### ASSIGNMENT
The listing below has to be output exactly as given, less its pictures.

**** DATASET SECTION

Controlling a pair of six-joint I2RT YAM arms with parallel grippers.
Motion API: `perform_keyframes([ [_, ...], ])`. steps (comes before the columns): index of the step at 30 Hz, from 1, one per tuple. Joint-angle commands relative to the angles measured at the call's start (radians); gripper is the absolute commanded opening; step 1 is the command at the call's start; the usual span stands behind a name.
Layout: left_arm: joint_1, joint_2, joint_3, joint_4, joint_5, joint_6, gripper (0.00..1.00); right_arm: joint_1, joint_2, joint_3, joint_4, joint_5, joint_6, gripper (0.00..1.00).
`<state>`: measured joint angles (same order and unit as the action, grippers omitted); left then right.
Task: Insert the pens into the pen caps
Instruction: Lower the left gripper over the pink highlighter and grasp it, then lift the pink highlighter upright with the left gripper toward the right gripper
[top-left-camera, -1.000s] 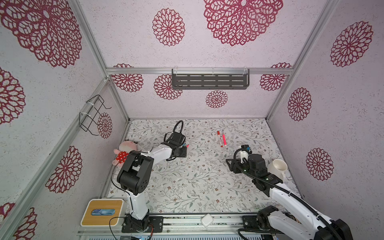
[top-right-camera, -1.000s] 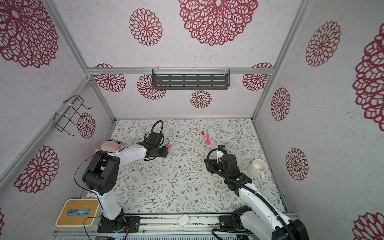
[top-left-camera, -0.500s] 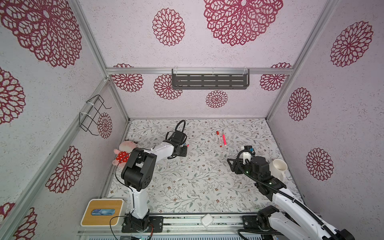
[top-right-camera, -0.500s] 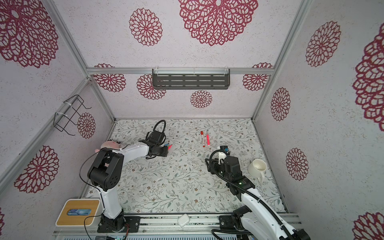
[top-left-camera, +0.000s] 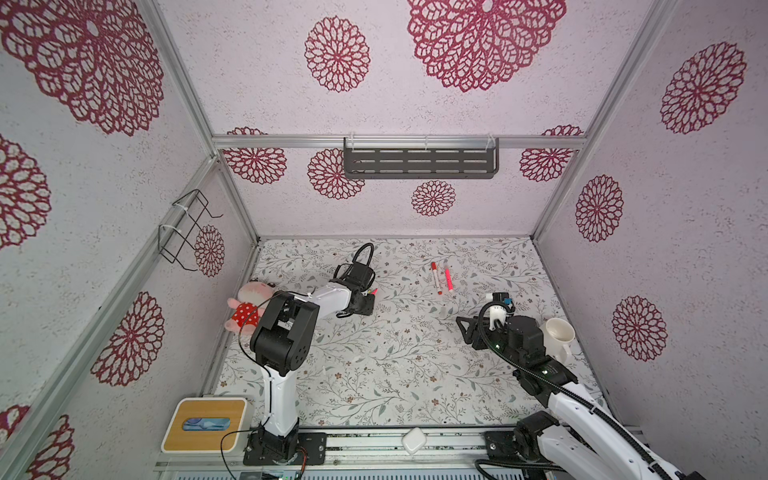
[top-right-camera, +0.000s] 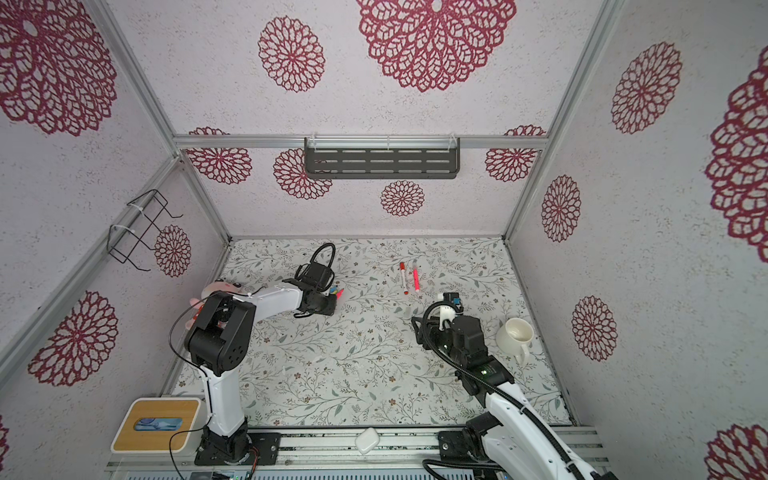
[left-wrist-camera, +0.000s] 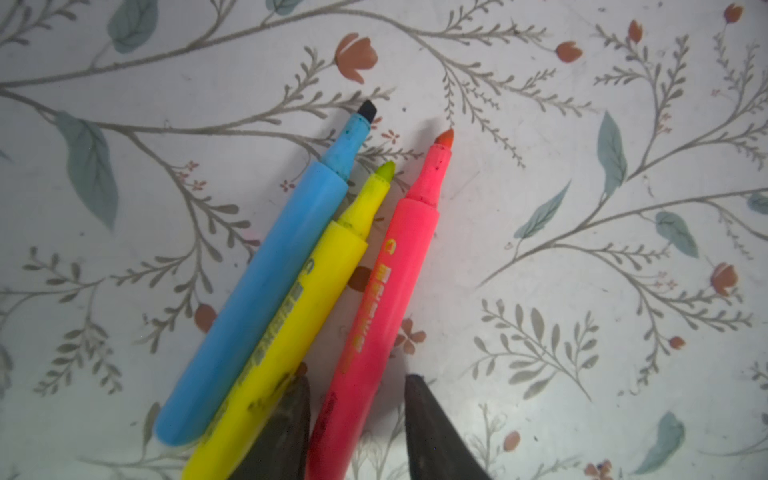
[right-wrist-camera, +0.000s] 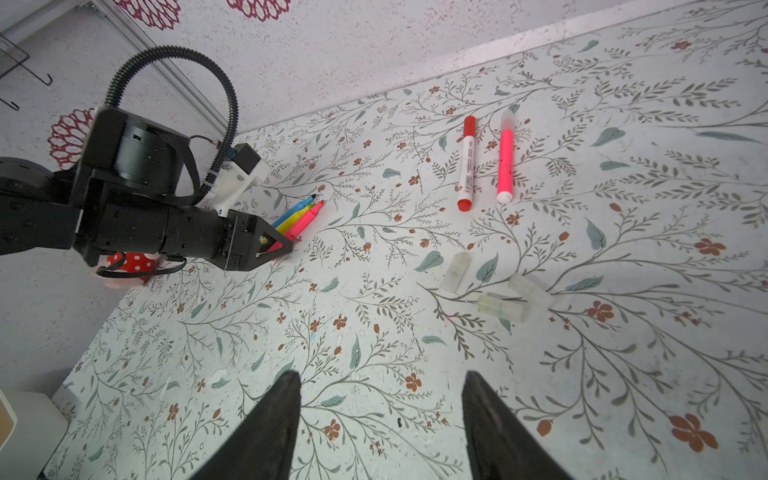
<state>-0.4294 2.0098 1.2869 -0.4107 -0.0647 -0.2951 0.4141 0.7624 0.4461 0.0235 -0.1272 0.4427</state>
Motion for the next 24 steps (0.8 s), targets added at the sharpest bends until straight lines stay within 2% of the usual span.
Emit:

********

### YOUR SOLUTION
Controlling a pair of six-joint I2RT YAM arms with parallel grippers.
Motion API: `perform_keyframes([ [_, ...], ])`. steps (comes before the columns): index of the step at 30 Hz, from 1, one per tuple. Joint-angle commands relative to the angles measured at the call's start (radians); gripper is the absolute commanded opening; step 1 is the command at the call's start; the usual span stands behind a name.
Layout: left_arm: joint_1, joint_2, joint_3, joint_4, joint_5, joint_6, gripper (0.00..1.00); right_arm: joint_1, joint_2, joint_3, joint_4, joint_5, joint_6, gripper (0.00..1.00).
`<state>`: measured joint angles (same order and unit as the action, grippers omitted); left then right.
Task: Insert the pens into the pen caps
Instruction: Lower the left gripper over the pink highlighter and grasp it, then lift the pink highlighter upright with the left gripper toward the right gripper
[top-left-camera, -1.000s] 
[top-right-camera, -1.000s] 
[top-left-camera, -0.500s] 
[top-right-camera, -0.500s] 
[top-left-camera, +0.000s] 
[top-right-camera, +0.000s] 
[left-wrist-camera, +0.000s] 
[right-wrist-camera, +0.000s] 
<state>-0.4294 2.0098 1.2869 -0.4107 -0.0647 -0.2951 0.4141 0.7624 0.4461 0.0235 -0.1272 0.4427</state>
Motion for the next 24 steps (0.8 s), targets added at the sharpest bends until straight lines stay within 2% of the usual span.
Emit:

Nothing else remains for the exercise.